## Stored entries
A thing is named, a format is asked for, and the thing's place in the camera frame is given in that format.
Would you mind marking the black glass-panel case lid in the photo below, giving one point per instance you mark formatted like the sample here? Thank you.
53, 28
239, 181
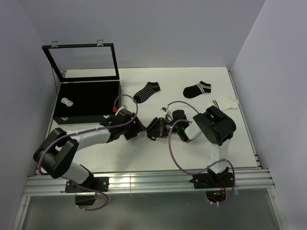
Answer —
83, 62

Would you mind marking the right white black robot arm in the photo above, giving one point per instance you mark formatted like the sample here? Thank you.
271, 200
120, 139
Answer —
214, 124

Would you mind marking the aluminium front frame rail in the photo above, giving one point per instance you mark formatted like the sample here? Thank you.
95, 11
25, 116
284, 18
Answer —
165, 200

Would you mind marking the black sock with purple stripes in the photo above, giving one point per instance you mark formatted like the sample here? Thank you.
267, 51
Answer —
146, 92

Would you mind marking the white sock black thin stripes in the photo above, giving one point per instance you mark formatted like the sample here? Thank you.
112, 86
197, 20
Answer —
66, 102

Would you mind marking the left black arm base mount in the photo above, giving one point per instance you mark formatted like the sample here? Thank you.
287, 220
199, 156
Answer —
86, 193

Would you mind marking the black white-striped sock white toe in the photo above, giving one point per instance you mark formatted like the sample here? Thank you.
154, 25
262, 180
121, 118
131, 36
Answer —
153, 129

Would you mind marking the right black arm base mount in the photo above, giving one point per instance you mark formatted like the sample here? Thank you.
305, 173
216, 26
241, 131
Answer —
218, 187

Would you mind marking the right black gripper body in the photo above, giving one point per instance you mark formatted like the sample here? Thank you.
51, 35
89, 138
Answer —
164, 126

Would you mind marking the black display case base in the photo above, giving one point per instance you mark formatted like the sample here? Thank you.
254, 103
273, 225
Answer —
92, 101

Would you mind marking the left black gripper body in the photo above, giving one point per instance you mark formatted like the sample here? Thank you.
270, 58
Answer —
125, 128

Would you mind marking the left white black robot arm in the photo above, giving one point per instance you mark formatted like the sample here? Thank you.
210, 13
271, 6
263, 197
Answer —
55, 155

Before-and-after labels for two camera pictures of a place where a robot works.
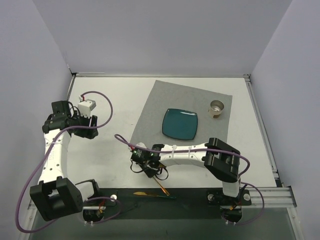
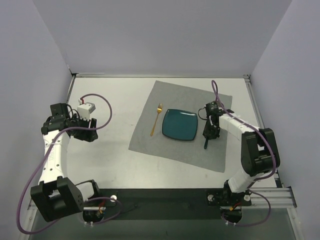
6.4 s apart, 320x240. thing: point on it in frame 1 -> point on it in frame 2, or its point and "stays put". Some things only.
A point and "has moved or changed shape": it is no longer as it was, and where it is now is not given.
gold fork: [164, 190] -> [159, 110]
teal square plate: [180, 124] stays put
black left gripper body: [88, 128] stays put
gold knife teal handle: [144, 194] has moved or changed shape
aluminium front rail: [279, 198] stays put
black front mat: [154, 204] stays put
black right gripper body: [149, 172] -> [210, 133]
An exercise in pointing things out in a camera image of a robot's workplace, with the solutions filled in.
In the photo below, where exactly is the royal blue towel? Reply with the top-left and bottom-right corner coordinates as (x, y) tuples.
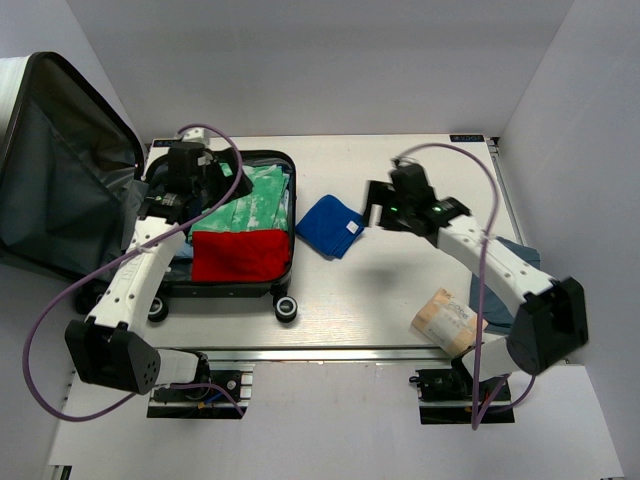
(295, 195), (364, 259)

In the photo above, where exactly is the green white tie-dye shirt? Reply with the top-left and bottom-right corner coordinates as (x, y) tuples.
(189, 164), (290, 237)

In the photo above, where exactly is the red cloth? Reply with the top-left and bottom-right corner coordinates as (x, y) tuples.
(191, 229), (290, 283)

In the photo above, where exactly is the slate blue garment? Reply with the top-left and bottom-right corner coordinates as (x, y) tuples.
(469, 236), (541, 335)

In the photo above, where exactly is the light blue garment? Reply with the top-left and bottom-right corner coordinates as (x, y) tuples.
(169, 240), (194, 269)

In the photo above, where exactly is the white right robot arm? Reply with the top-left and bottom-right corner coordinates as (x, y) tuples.
(362, 164), (589, 399)

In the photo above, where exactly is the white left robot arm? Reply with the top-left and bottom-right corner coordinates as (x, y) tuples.
(65, 141), (251, 399)

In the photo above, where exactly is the beige tissue pack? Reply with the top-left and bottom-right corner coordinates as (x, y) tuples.
(411, 288), (478, 357)

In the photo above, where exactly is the blue label sticker left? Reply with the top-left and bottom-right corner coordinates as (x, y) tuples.
(151, 139), (185, 149)

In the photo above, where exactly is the blue label sticker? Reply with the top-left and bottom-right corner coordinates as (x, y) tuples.
(151, 139), (185, 149)
(449, 134), (485, 143)

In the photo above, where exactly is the blue label sticker right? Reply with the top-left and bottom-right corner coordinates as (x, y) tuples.
(449, 134), (485, 143)

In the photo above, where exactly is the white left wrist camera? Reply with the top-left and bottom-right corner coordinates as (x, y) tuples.
(178, 127), (211, 145)

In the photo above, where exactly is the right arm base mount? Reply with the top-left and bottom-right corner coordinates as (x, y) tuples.
(408, 368), (515, 425)

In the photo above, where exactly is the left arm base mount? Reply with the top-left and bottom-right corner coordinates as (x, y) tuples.
(146, 366), (253, 420)

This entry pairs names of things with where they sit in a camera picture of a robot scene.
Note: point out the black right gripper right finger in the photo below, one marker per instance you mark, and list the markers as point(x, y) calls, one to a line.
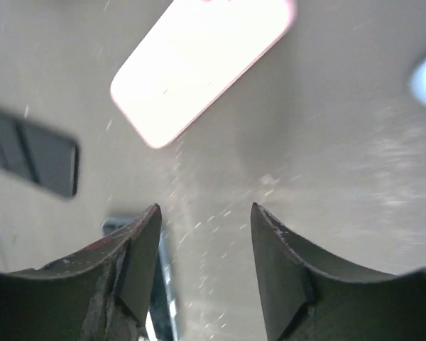
point(308, 293)

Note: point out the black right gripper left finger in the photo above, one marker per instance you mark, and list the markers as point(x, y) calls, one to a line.
point(101, 292)

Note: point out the teal phone dark screen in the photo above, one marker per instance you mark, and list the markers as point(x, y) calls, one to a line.
point(162, 321)

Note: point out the black phone dark screen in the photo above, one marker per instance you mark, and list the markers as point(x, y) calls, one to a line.
point(38, 154)

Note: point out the pink phone case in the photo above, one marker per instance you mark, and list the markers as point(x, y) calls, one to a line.
point(193, 54)

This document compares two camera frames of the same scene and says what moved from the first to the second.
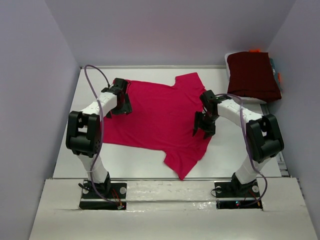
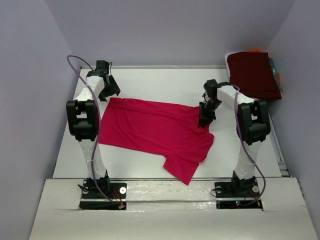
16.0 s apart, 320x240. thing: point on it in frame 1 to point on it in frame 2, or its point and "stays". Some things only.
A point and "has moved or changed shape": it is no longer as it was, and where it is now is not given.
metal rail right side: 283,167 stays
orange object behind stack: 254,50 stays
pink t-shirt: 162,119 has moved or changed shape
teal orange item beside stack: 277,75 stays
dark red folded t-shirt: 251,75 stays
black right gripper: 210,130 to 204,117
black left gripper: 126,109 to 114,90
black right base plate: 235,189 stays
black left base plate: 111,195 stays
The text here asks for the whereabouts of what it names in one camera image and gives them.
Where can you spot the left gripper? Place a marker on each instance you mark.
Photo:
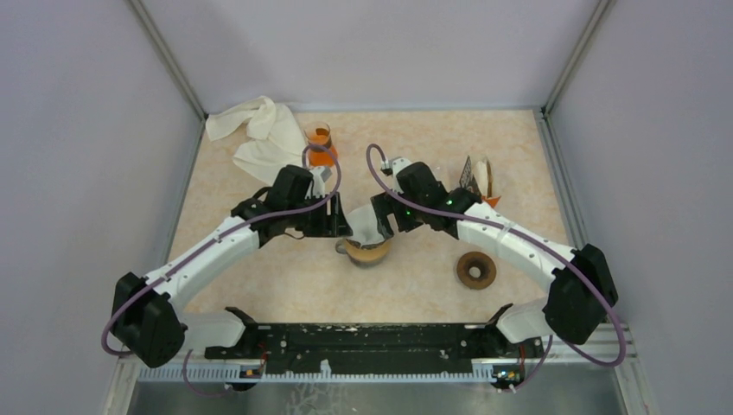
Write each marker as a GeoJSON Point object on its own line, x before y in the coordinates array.
{"type": "Point", "coordinates": [330, 225]}

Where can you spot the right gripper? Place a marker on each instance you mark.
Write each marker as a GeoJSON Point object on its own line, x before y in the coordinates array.
{"type": "Point", "coordinates": [383, 207]}

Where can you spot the orange glass flask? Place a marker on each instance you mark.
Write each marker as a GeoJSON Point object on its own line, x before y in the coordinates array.
{"type": "Point", "coordinates": [319, 134]}

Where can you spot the orange coffee filter box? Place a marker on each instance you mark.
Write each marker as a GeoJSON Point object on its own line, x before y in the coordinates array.
{"type": "Point", "coordinates": [478, 178]}

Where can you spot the white paper coffee filter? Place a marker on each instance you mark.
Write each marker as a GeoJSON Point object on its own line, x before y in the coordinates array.
{"type": "Point", "coordinates": [365, 227]}

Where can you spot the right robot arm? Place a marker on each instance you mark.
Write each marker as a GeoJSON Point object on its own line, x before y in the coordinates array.
{"type": "Point", "coordinates": [579, 289]}

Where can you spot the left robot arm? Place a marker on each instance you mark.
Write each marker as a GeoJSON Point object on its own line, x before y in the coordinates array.
{"type": "Point", "coordinates": [148, 315]}

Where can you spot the white cloth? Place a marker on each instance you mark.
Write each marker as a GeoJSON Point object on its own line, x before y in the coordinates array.
{"type": "Point", "coordinates": [273, 137]}

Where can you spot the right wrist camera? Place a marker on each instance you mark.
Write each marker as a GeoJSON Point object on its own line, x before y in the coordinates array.
{"type": "Point", "coordinates": [393, 166]}

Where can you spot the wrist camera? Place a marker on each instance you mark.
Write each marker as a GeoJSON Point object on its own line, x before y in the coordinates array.
{"type": "Point", "coordinates": [393, 166]}
{"type": "Point", "coordinates": [320, 174]}

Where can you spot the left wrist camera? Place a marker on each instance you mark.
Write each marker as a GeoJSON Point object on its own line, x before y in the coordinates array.
{"type": "Point", "coordinates": [320, 174]}

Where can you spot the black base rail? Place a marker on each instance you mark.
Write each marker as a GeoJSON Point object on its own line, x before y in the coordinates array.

## Problem to work on
Report all lines in the records that include the string "sock".

## Your solution
Would you mind marking the black sock with purple stripes in the photo above, giving one point per instance you mark formatted like the sample here? Thank you.
Would you mind marking the white sock black thin stripes in the photo above, giving one point per instance you mark formatted like the sample here? Thank you.
Would you mind marking the black white-striped sock white toe in the photo above, giving one point per instance you mark formatted like the sample here? Thank you.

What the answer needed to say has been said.